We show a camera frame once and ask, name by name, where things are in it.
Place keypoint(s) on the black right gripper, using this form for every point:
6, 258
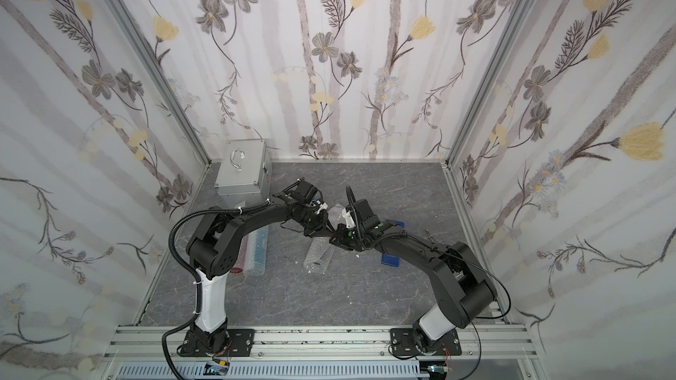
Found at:
349, 237

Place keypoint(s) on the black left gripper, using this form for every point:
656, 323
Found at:
317, 219

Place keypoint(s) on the bubble wrap sheet stack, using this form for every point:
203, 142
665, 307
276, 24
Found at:
321, 251

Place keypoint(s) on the blue tape dispenser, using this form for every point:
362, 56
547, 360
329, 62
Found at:
389, 260

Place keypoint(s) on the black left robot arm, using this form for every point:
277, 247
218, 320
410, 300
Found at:
214, 247

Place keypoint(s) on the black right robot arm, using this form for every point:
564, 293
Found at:
461, 287

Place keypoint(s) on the silver metal first-aid case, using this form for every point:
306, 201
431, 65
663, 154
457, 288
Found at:
244, 174

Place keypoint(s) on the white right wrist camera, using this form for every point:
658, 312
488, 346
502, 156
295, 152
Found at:
348, 219

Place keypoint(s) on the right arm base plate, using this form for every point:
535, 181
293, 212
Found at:
410, 342

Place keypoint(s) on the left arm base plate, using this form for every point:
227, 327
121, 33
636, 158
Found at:
225, 342

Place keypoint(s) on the aluminium frame rail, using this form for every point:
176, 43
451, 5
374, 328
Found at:
489, 342

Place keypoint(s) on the white slotted cable duct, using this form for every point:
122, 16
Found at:
303, 370

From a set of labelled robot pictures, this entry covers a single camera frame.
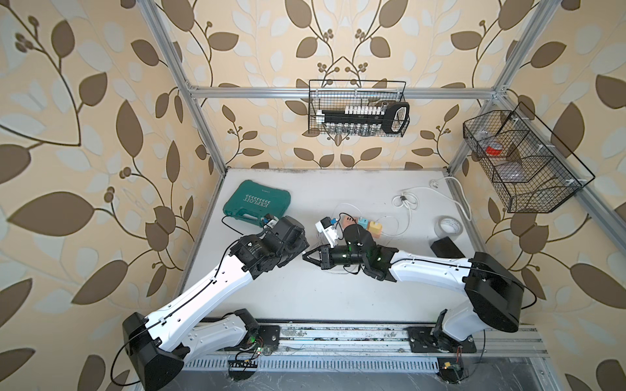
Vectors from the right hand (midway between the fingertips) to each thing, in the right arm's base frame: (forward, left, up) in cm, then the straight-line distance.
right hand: (303, 256), depth 74 cm
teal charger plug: (+18, -22, -10) cm, 31 cm away
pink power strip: (+22, -16, -14) cm, 31 cm away
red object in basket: (+28, -65, +15) cm, 72 cm away
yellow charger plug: (+16, -26, -11) cm, 33 cm away
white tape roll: (+19, -58, -17) cm, 63 cm away
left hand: (+4, 0, +3) cm, 5 cm away
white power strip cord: (+44, -69, -20) cm, 84 cm away
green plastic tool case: (+31, +24, -11) cm, 41 cm away
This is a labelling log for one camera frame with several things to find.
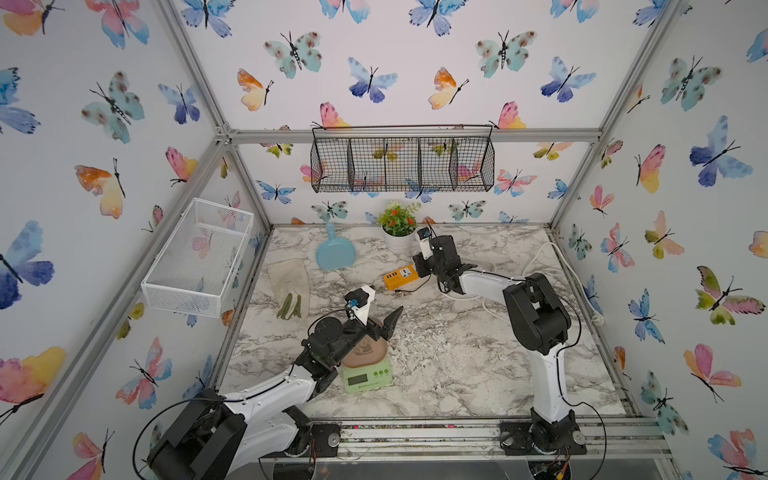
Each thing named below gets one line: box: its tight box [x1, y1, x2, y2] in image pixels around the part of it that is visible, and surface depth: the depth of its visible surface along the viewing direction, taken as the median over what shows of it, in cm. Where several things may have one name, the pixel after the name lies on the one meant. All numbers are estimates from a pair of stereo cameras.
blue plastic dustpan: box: [316, 222, 356, 270], surface depth 114 cm
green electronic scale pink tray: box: [341, 317, 393, 394], surface depth 84 cm
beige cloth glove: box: [268, 258, 310, 320], surface depth 106 cm
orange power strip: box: [384, 263, 419, 291], surface depth 104 cm
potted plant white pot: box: [376, 200, 422, 255], surface depth 105 cm

· · · ·

WORK INSTRUCTIONS: In the listing above, find the line containing "red object in" and the line containing "beige cloth glove: box: [268, 258, 310, 320], surface", then write out both of them and every line between, exactly, with no pictures.

SOLUTION TO THIS PROBLEM:
red object in basket: (+28, -65, +15) cm, 72 cm away
yellow charger plug: (+16, -26, -11) cm, 33 cm away
white tape roll: (+19, -58, -17) cm, 63 cm away
left hand: (+4, 0, +3) cm, 5 cm away
white power strip cord: (+44, -69, -20) cm, 84 cm away
green plastic tool case: (+31, +24, -11) cm, 41 cm away
This is a labelling log for one camera frame with several things to find.
Each thing named below gets one line: box: its tight box [x1, y1, x2, y2] in image pixels around the part of it that is visible, and surface depth: the depth of its visible surface along the viewing direction, taken as the median over what shows of it, in cm. Where several things may have one name, the pixel after the name lies on the one meant. All numbers are estimates from a pair of stereo cameras.
blue plastic dustpan: box: [316, 222, 356, 270], surface depth 114 cm
green electronic scale pink tray: box: [341, 317, 393, 394], surface depth 84 cm
beige cloth glove: box: [268, 258, 310, 320], surface depth 106 cm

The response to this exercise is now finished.